The HSV color space is more fitted for color-based segmentation tasks, as it corresponds more closely to human perception of color. In the HSV coordinate system, Saturation is a measure of the lack of whiteness in the color, whereas Hue is defined as the angle from the red color axis, and Value refers to the brightness. However, the cameras used in our foot scanning device, as it is also the case in numerous embedded applications, usually provide pictures in JPEG format, that is after a lossy compression. This compression step cannot usually be circumvented, and yields a significant distortion in the data available on the HSV space. Therefore, it can significantly lower the performances of segmentation algorithms afterwards. This can be intuitively understood from Eq. (1): due to the well-known JPEG compression artifacts, the ratio \(M-m\) is susceptible to slight variation (and varies more around the edges of the objects), which causes a large variability in the \(1/(M-m)\) of the Hue term, particularly when M is close to m (which is the case for black, white and gray tones). For the sake of argument, Fig. 3 illustrates the distortion brought by the lossy compression on a simple, synthetic, example. In this figure, a synthetic image is obtained by fixing the Hue to \(\frac{1}{3}\). In the upper figures, the Value is fixed to 1, while the Saturation varies from 0 to 1. In the lower figures, the Saturation is fixed to 1, while the Value varies from 0 to 1. Both images are saved in JPEG format after moving back to the RGB color space. After performing the image compression, the compressed image is reloaded and transformed to the HSV color space. For simplicity, and due to the image structure, we display the variation of the Hue on one line of the picture only, and make the y coordinate vary. It can be observed that the JPEG compression introduces a distortion of the Hue, which is particularly visible for dark and white tones.

Fig. 3
figure 3

Influence of the compression rate on the Hue of a synthetic image. The Hue of clear and dark tones is noisy due to the compression artifacts

Though the level of distortion can be controlled by changing the compression level, this solution cannot be retained in practice. Indeed, a lower level of compression increases the execution time required both for the transmission of the raw data to the computer which performs the segmentation as well as for the segmentation task itself. In practice, there is a trade-off between the level of compression, the quality of the segmentation of the images and the near real-time aspects of the application itself. This distortion can be extremely problematic, in particular for the development of a foot scanner based on pictures. Indeed, most measurements are done with the patient wearing either black or white socks, which are the most common sock colors. Consequently, segmentation algorithms perform poorly in that case. With these considerations in mind, it is clear that any segmentation method based on the HSV space should take into account the fact that compression artifacts introduce a distortion in the Hue for clear and dark colors. The next section details the mathematical model used for our algorithm, and the proposed method to circumvent the distortion issue.

2.2 Model and notations

In our framework, an image is modeled by a sequence of three-dimensional vectors:

$$\begin{aligned} I = \left\{ I_k \in \mathbb {R}^3, \quad 1 \le k \le N \right\} \ . \end{aligned}$$
(4)

In (4), each vector \(I_k\) is related to the k-th pixel of the image. More specifically, if \(H_k\), \(S_k\), \(V_k\) represent, respectively, the Hue, Saturation and Value of the k-th pixel, we define

$$\begin{aligned} I_k {\mathop {=}\limits ^{\Delta }}\left[ S_k \cos (H_k); \ S_k \sin (H_k); \ V_k\right] ^T; \end{aligned}$$
(5)

that is, \(I_k\) in (5) is a Cartesian representation of the HSV components of the k-th pixel. From (2) and (3), it is straightforward that \(0\le S_k \le 1\) and \(0 \le V_k \le 1\). As discussed before, the JPEG compression of the images at hand introduces color distortion, which is more crucial as the Saturation decreases or as the Value increases.

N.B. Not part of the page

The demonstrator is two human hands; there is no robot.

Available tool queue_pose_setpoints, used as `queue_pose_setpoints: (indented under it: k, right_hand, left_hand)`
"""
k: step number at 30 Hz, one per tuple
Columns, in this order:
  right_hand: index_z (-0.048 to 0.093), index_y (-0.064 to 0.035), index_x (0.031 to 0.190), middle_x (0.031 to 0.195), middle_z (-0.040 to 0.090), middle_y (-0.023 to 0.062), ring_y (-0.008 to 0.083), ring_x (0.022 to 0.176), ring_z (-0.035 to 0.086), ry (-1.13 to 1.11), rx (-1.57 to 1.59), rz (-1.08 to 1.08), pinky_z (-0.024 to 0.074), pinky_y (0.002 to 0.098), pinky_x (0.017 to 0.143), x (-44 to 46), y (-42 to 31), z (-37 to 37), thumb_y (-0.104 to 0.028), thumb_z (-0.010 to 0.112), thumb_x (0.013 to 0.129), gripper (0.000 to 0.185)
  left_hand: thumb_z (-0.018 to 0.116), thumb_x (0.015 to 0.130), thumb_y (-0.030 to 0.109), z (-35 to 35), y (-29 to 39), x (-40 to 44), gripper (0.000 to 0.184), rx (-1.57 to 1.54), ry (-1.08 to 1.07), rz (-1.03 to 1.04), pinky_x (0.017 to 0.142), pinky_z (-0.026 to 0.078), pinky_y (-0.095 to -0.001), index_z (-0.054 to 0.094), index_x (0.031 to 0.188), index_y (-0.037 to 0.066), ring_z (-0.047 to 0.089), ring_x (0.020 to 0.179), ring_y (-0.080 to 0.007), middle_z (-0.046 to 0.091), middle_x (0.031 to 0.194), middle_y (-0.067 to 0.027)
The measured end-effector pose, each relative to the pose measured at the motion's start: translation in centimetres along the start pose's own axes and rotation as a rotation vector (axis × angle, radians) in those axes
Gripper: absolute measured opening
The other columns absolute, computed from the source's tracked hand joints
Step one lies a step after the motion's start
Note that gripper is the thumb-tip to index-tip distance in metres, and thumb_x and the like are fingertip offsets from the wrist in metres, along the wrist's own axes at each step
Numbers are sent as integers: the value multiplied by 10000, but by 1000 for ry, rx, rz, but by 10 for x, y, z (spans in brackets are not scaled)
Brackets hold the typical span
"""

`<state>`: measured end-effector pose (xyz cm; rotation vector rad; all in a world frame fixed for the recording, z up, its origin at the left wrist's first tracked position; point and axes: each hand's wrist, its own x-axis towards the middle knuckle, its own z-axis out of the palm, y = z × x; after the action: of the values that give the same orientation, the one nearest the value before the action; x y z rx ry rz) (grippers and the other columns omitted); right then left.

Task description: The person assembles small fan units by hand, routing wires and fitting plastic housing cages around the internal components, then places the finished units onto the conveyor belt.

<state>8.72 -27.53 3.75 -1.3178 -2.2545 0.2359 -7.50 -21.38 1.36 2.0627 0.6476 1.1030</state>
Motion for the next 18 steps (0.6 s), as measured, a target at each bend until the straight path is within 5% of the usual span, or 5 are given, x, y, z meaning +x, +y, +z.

From the figures obtained on synthetic data in Fig. 3, we can notice that the distortion observed in the Saturation and Value components is not uniformly distributed. Consequently, we define N layers of pixels, sorted accordingly to their Value levels. More precisely, given a sequence \(0=a_0< a_1< \cdots < a_N=1\), the n-th layer of pixels is defined as

$$\begin{aligned} \mathcal {V}_n(I) {\mathop {=}\limits ^{\Delta }}\left\{ I_k \in I\ ; \ a_{n-1} \le V_k \le a_{n} \right\} ,\quad 1\le n \le N. \end{aligned}$$
(6)

Recall that the background used for separation is as uniformly light green as possible, and that the LEDs provide uniform lighting on the scene. Therefore, the pixels in \(\mathcal {V}_n\) are most likely to be well separated when n is high, whereas small n indicates that \(\mathcal {V}_n\) is less reliable for good segmentation. The choice of the number of Value layers N in (6) is also important. If N is too large, the polygonal representations introduced later on are not statistically representative enough. In addition, the processing time increases, which is problematic in our case. On the other hand, too small a Value of N will give poorer segmentation results. It can be noticed that the layers may not necessarily be uniform, since the distortion introduced by the JPEG encoding is not uniform. However, the optimal choice of the layer depths \(a_n\) is not within the scope of the present paper, and shall be discussed in further contributions.

2.3 Image segmentation by means of polygonal cuts

The problem at hand can be summarized as follows: given one background image \(B=\{B_k \in \mathbb {R}^3, \ 1 \le k \le N \}\) and one foot image \(I=\{I_k \in \mathbb {R}^3, \ 1 \le k \le N \}\), with associated layer sets \(\mathcal {V}_n(B)\) and \(\mathcal {V}_n(I)\), respectively, we must associate a label \(L_k\) to each pixel \(I_k\), which is equal to 1 if this pixel belongs to the sock and 0 otherwise.

We now detail the background removal procedure. As a preliminary processing, the upper part of the picture, whose background is not uniformly green, is discarded using a fixed mask. Note that though this step seems hard to perform, it is not problematic, since the green background of interest is made of rigid plastic. Therefore, the dimensions of the lower green part are perfectly known, and the mask keeping only the lower part of the pictures can be designed manually on calibration pictures. The two main steps of the algorithm include: a training phase on the background pictures B and the segmentation itself performed on I.

Fig. 4
figure 4

Block diagram of the training procedure

The first training step is summarized in the block diagram in Fig. 4. It aims to learn a relevant model to characterize the background. As mentioned before, most (but not all) of the background pixels have a high Value due to LED lighting and are green, which corresponds to a Hue approximately equal to 0.4. We first classify the pixels of B accordingly to the layer \(\mathcal {V}_n(B)\) they belong to. The motivation is to group together the pixels related to the same lighting condition. That way, pixels related to dark or clear tones can be processed differently from the others. Given \(\mathcal {V}_n(B)\), the background’s contribution to \(\mathcal {V}_n (B)\) is modeled by a polygon, namely the convex hull generated by the points of \(\mathcal {V}_n(B)\).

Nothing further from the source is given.